Now, the Phyllis diversion past, she returned to the Buckingham file:
children: Timothy, 13; Sarah, 10
occupation: publisher, Snow Ski Vacations and Summer Sailing magazines
referral: “Somebody gave me your name a few months ago, but I forgot who.”
Comments:
First Session—April 23rd
“Mr. Buckingham speaks vaguely of doubts and fears, of midlife crisis, and other blurry concerns, which he does not articulate clearly. He is expansive—garrulous, really—in talking all around himself, but is unable (or unwilling) to explain quite what it is that he thinks is bothering him. Perhaps he needs time to get comfortable with me.

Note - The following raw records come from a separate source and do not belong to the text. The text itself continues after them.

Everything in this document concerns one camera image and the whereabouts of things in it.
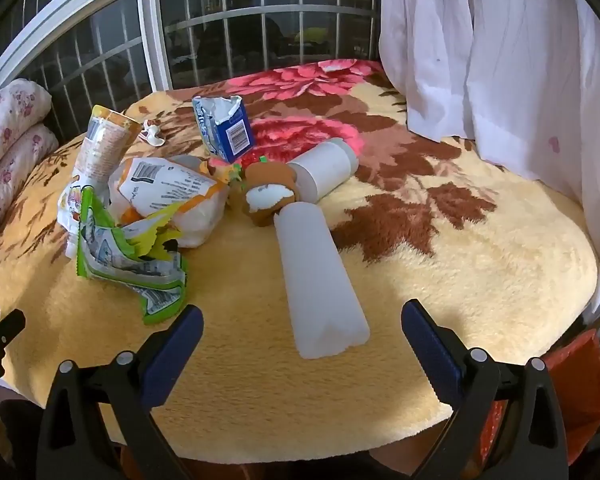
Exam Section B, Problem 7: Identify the orange white squeeze pouch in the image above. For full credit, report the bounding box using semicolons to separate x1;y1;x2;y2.
57;105;142;261

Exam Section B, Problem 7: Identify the white window frame with bars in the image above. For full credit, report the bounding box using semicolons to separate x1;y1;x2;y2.
0;0;381;128

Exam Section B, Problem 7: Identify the white orange snack bag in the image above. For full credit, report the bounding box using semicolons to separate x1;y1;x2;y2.
109;157;229;248

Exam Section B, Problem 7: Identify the orange green dragon toy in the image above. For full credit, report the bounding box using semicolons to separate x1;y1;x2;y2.
207;155;271;196

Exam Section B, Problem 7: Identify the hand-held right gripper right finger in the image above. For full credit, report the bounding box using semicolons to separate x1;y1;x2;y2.
401;299;568;480

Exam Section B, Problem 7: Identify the floral plush blanket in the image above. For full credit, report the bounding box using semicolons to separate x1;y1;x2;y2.
0;57;600;461

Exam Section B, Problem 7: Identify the pink floral rolled quilt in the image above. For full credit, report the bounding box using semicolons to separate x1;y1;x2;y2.
0;125;60;256
0;78;53;176

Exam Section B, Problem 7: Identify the brown white plush toy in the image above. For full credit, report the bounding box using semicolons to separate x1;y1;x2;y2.
243;162;299;228

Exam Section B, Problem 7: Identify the green wrapper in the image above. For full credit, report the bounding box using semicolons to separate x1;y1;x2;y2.
76;187;188;323

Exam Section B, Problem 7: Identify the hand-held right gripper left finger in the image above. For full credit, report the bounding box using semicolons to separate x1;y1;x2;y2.
36;304;205;480

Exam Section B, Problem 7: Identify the white cylinder container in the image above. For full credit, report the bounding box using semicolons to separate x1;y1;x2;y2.
287;137;359;204

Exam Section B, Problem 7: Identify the translucent white plastic tube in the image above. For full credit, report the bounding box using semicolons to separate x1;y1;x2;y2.
272;200;371;360

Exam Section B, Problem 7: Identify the white curtain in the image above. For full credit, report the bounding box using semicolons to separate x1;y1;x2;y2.
377;0;600;321

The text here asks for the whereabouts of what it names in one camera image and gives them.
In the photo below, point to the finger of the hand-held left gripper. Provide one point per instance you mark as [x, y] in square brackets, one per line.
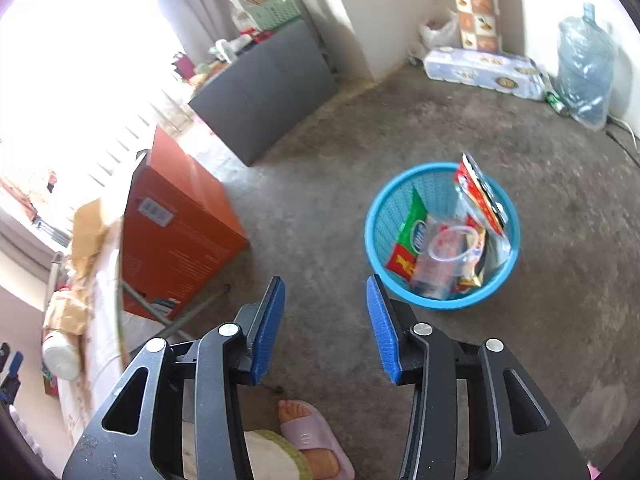
[15, 365]

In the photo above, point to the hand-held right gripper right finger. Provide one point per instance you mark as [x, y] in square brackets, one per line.
[382, 330]

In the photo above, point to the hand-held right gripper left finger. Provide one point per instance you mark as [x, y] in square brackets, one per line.
[267, 330]

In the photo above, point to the green snack bag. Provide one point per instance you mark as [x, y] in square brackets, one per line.
[410, 230]

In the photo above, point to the blue plastic basket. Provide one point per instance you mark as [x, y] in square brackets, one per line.
[385, 210]

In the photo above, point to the clear red snack bag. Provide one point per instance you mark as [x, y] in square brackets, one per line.
[480, 195]

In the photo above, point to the white jar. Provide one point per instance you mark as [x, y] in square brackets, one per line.
[60, 357]

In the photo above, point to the metal table leg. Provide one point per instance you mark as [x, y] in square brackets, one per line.
[200, 305]

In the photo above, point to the person's foot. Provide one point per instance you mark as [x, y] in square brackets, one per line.
[292, 412]

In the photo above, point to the purple slipper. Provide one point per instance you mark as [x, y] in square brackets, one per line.
[305, 435]

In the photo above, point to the white fuzzy pajamas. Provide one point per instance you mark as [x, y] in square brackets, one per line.
[265, 455]

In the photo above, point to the orange box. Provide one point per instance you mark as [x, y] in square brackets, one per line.
[185, 220]

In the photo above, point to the dark cabinet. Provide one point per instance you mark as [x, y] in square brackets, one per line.
[260, 90]

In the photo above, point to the toilet paper pack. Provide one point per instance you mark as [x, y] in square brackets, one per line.
[480, 72]

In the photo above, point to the green can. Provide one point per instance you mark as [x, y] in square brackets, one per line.
[556, 102]

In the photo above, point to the white plastic bag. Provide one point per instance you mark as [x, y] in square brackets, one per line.
[440, 30]

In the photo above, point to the green perforated basket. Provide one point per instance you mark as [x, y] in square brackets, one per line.
[272, 15]

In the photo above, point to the patterned roll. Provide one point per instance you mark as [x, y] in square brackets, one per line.
[475, 10]

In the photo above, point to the large clear water bottle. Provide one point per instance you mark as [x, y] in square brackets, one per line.
[585, 60]

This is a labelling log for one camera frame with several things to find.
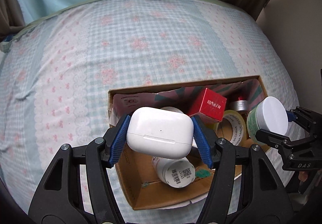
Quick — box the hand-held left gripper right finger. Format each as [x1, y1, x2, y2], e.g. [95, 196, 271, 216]
[191, 116, 295, 224]

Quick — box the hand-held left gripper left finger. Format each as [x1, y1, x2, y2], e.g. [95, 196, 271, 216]
[29, 114, 131, 224]

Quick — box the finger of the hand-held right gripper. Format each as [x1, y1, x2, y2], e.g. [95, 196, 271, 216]
[286, 106, 317, 130]
[255, 129, 293, 151]

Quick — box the white lid jar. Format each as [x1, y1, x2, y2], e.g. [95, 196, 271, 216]
[246, 96, 289, 142]

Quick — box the small red box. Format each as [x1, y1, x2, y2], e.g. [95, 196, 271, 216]
[187, 88, 227, 124]

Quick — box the clear tape roll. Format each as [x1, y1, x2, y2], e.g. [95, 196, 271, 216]
[211, 109, 252, 149]

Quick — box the white plastic bottle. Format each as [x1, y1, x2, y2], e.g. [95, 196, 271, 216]
[151, 155, 196, 188]

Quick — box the white earbuds case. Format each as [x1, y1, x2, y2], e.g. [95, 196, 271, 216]
[126, 106, 194, 160]

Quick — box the cardboard box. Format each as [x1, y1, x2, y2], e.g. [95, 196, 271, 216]
[108, 75, 268, 211]

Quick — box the checked floral bed sheet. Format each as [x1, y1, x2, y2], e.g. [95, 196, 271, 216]
[0, 0, 298, 224]

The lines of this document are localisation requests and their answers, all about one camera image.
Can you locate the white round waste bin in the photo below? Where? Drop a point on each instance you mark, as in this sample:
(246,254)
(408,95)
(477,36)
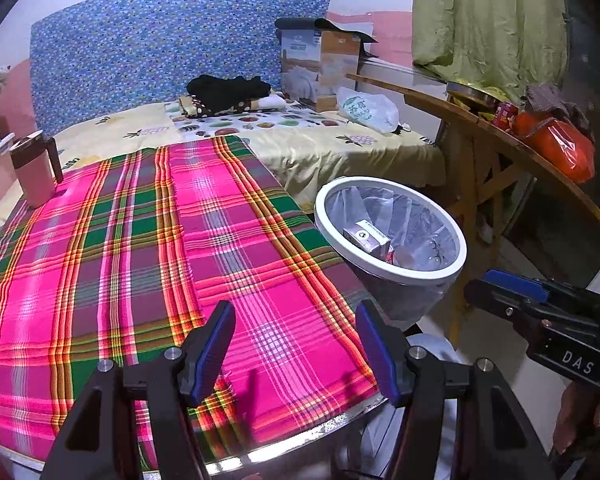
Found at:
(405,295)

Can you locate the green curtain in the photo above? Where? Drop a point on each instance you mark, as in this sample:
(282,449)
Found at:
(485,20)

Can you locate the small white snack box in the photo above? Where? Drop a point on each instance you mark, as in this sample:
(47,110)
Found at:
(365,240)

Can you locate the white plastic bag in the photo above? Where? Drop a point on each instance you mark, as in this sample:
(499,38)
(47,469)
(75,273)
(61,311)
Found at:
(367,110)

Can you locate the open cardboard box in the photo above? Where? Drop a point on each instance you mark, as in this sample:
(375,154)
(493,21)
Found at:
(310,65)

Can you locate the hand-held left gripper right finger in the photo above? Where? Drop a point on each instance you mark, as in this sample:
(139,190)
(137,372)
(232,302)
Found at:
(380,355)

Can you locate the blue floral headboard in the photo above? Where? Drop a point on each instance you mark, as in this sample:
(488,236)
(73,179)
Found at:
(170,45)

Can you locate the white fruit print blanket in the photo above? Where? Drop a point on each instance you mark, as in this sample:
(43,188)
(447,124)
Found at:
(260,122)

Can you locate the black clothes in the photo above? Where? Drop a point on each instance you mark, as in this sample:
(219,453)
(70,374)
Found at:
(227,91)

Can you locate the person's right hand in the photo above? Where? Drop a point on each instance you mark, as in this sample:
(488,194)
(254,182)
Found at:
(585,420)

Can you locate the small brown box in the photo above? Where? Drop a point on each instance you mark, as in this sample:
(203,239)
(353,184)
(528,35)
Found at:
(326,104)

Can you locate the pink green plaid tablecloth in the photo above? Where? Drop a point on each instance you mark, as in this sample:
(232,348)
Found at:
(180,270)

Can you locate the brown polka dot cloth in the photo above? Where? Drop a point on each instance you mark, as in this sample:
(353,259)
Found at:
(195,106)

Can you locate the wooden desk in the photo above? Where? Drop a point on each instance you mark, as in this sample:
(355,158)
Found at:
(480,155)

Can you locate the clear plastic bin liner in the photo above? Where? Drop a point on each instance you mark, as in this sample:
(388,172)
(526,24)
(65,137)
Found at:
(420,215)

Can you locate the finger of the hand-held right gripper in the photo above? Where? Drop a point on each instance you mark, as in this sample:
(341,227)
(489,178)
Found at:
(517,282)
(502,307)

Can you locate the small white cloth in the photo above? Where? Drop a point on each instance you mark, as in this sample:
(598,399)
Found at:
(270,102)

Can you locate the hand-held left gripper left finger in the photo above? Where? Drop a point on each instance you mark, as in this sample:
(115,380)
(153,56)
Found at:
(210,355)

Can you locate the red can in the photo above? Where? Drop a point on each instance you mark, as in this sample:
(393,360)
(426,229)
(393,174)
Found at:
(505,117)

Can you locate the round metal tray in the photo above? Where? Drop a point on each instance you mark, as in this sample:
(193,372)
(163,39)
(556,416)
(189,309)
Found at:
(475,92)

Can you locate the orange plastic bag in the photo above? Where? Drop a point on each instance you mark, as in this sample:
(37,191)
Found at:
(560,152)

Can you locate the pink jug with brown lid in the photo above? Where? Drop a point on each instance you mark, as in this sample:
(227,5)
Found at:
(35,175)

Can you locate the grey checkered cloth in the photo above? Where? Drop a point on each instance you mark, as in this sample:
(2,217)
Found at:
(555,102)

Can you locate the yellow pineapple bed sheet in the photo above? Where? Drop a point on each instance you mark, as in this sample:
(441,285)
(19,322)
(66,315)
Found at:
(330,165)

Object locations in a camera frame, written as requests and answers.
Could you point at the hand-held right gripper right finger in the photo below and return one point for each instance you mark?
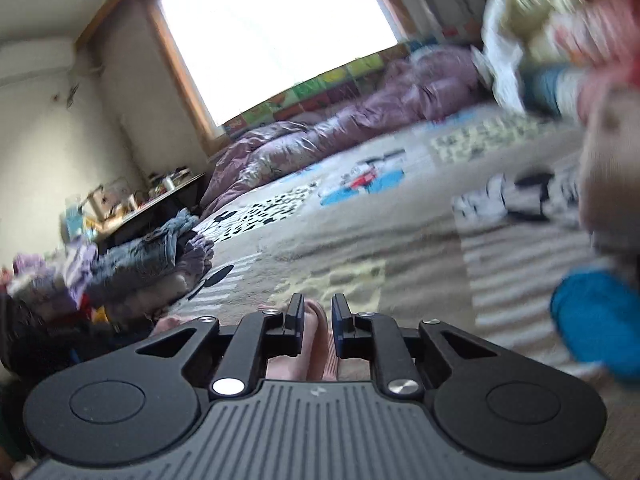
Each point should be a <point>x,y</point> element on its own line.
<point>340,327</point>

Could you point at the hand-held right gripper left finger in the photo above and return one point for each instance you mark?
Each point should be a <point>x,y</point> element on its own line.
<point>298,322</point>

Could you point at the pink sweatshirt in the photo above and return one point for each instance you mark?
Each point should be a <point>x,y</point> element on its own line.
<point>317,350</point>

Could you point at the stack of folded sweaters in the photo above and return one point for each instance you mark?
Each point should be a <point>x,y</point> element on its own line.
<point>55,275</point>

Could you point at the cartoon mouse printed blanket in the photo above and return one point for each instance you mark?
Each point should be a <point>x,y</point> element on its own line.
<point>400,240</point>

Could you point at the white purple flower garment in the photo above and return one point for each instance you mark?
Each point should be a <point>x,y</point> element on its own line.
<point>192,265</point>

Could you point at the dark desk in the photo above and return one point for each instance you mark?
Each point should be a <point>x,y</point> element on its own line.
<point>150,205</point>

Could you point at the purple quilt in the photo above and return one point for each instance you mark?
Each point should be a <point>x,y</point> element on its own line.
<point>350,120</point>

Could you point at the colourful foam play mat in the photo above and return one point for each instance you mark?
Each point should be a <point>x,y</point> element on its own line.
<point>320,90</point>

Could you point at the wooden framed window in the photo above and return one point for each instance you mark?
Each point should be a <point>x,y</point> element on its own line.
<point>270,35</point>

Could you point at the beige folded sweater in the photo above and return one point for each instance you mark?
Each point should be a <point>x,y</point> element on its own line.
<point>610,175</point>

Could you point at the blue striped rolled quilt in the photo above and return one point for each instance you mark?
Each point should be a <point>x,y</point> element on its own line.
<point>550,90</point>

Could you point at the white quilt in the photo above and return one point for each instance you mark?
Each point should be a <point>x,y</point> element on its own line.
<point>505,50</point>

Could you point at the pink quilt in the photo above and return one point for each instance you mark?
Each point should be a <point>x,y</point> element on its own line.
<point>610,35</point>

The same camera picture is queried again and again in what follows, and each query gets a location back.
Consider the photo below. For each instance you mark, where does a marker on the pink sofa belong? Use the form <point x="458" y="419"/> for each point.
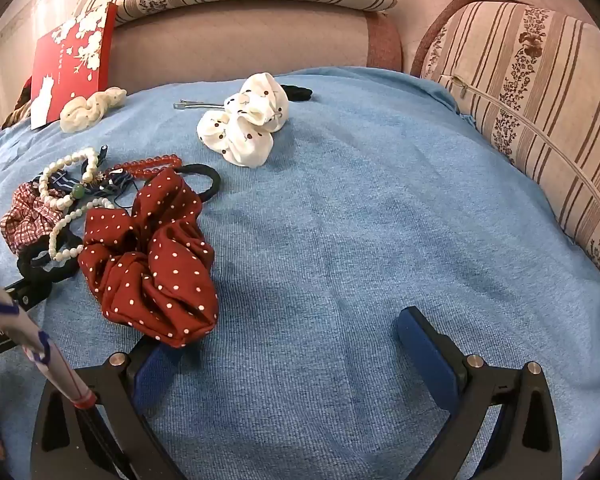
<point x="230" y="45"/>

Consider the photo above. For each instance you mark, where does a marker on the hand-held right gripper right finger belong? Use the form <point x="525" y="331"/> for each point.
<point x="427" y="355"/>

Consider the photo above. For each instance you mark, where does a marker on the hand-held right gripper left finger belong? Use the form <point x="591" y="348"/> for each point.
<point x="152" y="375"/>

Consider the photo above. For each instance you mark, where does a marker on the white cherry print scrunchie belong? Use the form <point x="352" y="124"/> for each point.
<point x="240" y="135"/>

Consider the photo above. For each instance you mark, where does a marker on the thick black scrunchie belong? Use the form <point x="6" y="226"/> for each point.
<point x="35" y="272"/>

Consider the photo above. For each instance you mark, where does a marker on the red plaid scrunchie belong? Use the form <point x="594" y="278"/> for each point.
<point x="22" y="215"/>

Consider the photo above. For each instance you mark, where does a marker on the metal hair clip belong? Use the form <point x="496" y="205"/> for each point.
<point x="190" y="104"/>

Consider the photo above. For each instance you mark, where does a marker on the small black scrunchie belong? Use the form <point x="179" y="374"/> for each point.
<point x="300" y="92"/>

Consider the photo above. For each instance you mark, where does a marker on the black hair claw clip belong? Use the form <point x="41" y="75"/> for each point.
<point x="93" y="159"/>

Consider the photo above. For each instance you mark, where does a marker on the red polka dot scrunchie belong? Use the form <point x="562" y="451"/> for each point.
<point x="150" y="260"/>

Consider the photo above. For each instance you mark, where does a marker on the cream scrunchie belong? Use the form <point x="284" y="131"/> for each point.
<point x="87" y="110"/>

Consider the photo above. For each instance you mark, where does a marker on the blue towel blanket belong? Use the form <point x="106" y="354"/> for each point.
<point x="355" y="210"/>

“Curiously, apropos of nothing, he did ask me once if I ‘did’ hypnosis. He was pleased to hear me respond in the affirmative, but displeased when I told him that I’d learned hypnotism from a dentist—rather than from some Svengali. I explained, then, how hypnotism was more about dealing with pain than power, which irritated him some. But, soon enough, B recovered his suburban savoir faire and was again more engaging than forthcoming. Drat.”
Second Session—April 30th
“Ditto 4/23. Why did I get the feeling midway through our hour that B was doing a better job analyzing me? He certainly felt more trusting of me when I informed him that I, too, had been in counseling once. Men all like that physician-heal-thyself angle. (Of course, I didn’t tell B that my counseling adventure turned my life upside down and destroyed his marriage, but where does it say that I must declare caveat emptor?) Anyway, what is B’s worry? Yes, yes, I know that the male of the species always takes longer to reveal himself, but with B, something secret really does appear to be lurking there. Whatever, we’ll not meet again for two weeks because he has some America’s Cup boondoggle in San Diego, and is taking the wife along. B likes San Diego a great deal. Let me tell you about La Jolla, Nina! He did open up on that important subject.”